Only some lines are wanted. Transcribe, exactly, the lines below from the line with "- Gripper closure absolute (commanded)" up to and including the line with "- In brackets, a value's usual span".

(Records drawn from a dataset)

++++++++++++++++++++

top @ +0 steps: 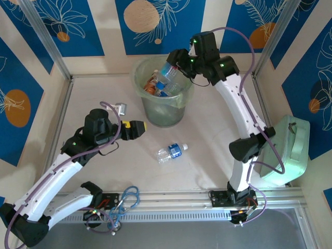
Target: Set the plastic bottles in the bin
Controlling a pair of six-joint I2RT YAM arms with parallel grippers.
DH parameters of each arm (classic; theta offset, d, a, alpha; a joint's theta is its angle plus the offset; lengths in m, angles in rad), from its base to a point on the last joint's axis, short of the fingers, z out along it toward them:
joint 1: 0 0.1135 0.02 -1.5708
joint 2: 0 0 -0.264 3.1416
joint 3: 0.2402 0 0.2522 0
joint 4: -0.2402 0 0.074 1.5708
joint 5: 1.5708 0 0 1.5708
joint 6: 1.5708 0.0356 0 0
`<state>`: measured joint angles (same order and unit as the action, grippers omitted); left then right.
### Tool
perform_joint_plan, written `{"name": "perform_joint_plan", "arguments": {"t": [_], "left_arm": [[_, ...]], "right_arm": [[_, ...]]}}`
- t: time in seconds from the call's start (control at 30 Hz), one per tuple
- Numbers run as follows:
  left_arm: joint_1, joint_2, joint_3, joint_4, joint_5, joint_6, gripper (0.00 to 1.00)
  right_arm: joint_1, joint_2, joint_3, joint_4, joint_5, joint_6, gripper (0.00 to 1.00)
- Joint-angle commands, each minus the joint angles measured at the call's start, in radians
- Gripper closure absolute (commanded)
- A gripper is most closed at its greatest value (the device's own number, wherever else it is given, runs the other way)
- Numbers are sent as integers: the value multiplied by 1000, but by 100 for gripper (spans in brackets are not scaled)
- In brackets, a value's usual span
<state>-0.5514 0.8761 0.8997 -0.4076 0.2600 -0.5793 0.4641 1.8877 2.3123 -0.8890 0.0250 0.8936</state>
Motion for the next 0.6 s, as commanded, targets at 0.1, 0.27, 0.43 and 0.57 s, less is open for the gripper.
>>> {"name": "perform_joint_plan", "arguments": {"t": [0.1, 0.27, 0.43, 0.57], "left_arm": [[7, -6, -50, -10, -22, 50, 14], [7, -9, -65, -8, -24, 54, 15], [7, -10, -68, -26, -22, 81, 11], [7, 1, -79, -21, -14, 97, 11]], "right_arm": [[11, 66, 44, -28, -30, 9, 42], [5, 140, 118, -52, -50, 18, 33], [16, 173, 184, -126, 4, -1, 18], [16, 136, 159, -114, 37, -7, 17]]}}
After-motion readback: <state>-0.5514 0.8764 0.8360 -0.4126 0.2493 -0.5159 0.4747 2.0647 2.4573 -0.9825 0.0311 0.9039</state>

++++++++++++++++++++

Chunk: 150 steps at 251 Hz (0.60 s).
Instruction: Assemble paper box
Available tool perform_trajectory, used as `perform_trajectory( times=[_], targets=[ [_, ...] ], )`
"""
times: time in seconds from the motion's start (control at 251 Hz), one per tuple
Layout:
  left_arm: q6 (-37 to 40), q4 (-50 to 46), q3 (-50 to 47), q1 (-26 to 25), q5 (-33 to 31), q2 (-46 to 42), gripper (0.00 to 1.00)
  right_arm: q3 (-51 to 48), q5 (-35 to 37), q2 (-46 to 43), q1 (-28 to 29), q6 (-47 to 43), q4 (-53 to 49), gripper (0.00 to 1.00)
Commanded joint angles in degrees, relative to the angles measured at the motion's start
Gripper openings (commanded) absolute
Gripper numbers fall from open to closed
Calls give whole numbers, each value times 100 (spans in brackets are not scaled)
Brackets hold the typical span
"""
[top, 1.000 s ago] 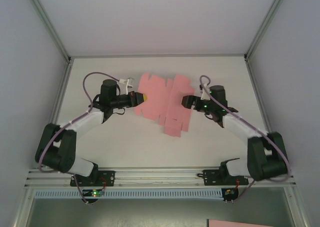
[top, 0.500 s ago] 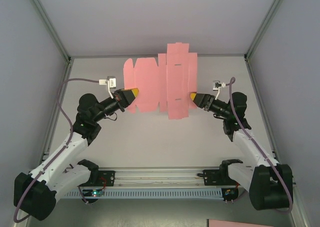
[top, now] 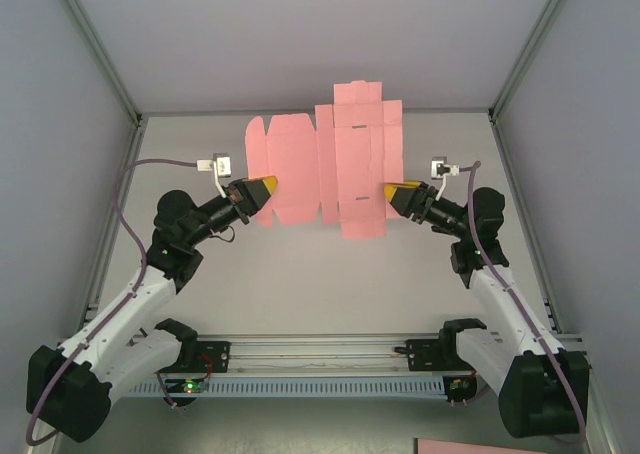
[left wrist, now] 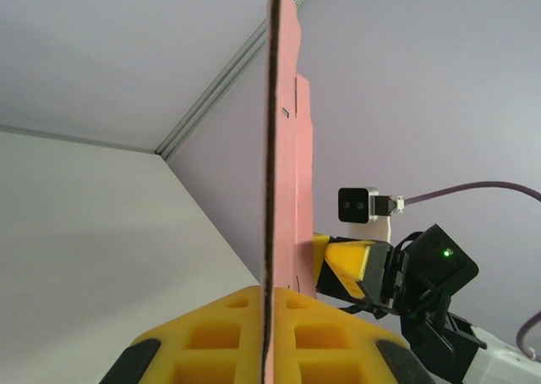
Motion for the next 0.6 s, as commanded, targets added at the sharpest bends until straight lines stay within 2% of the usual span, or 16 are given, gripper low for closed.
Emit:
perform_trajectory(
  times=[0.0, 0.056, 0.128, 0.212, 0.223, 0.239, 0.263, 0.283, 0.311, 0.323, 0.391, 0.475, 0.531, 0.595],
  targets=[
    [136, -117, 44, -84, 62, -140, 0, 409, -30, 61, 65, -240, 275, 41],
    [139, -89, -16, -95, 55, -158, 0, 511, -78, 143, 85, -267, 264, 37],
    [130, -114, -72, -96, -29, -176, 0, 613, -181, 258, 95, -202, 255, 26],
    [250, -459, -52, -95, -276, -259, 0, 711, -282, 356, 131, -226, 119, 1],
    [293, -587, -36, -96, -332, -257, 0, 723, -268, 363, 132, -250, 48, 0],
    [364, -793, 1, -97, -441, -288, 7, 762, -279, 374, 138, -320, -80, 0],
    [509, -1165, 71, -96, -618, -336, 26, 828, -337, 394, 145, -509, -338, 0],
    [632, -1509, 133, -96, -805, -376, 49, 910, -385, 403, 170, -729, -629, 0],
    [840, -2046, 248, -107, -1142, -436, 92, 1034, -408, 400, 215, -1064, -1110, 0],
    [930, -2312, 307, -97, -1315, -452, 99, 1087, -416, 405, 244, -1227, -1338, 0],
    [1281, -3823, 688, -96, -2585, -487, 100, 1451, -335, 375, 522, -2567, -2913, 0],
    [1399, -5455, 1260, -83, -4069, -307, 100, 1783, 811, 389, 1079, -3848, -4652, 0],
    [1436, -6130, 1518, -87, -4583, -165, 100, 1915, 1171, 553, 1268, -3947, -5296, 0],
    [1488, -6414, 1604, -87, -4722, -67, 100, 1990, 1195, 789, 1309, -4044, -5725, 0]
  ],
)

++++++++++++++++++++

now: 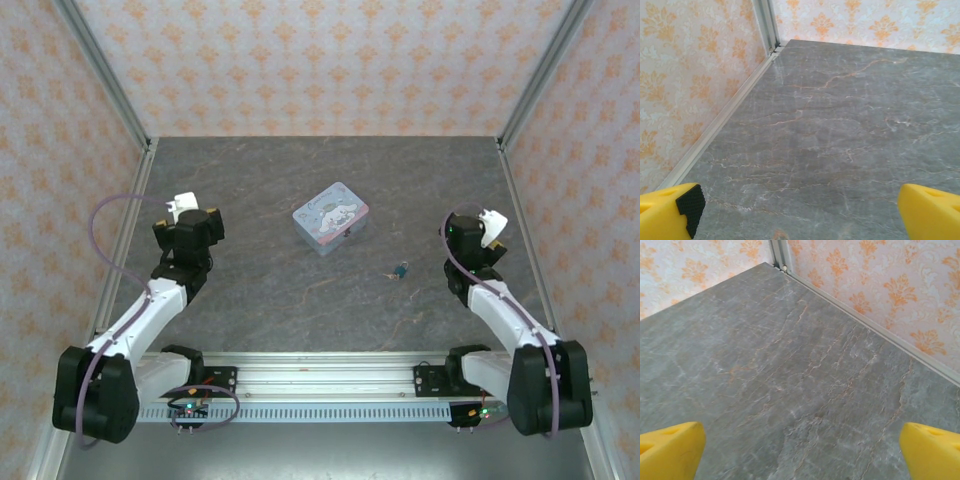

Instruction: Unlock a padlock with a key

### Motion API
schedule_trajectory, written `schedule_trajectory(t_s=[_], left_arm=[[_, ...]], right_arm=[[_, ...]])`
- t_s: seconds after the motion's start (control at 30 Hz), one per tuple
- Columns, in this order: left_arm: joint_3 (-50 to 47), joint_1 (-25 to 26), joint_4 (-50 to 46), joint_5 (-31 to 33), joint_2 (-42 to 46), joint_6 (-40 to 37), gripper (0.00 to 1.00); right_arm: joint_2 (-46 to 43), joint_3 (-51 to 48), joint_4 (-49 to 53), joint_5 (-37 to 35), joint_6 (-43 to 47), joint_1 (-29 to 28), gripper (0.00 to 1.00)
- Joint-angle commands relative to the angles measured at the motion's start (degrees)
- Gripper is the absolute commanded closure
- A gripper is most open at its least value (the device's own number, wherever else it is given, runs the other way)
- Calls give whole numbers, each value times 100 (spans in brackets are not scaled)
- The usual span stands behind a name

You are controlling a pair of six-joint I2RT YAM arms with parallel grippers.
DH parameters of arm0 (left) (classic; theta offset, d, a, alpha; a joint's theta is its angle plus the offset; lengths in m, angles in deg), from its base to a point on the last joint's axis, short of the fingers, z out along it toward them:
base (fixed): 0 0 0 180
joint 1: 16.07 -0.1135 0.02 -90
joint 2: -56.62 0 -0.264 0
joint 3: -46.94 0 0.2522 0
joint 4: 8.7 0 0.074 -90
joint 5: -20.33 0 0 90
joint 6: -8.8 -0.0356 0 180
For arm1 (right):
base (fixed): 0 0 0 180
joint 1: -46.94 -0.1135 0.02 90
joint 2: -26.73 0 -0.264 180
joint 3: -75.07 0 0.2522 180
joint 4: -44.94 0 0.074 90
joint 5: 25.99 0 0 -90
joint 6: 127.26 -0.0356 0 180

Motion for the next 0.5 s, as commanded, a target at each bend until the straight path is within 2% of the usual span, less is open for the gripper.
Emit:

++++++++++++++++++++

→ Reply to the task:
- Gripper closure absolute (commanded)
- A gripper is most closed at its greatest value (the device's own number, wherever else it is given, runs the other way)
- Numbers are sent as integers: the value multiplied by 1000, but by 100 for gripper (spans in brackets are not scaled)
- In brackets, a value's usual span

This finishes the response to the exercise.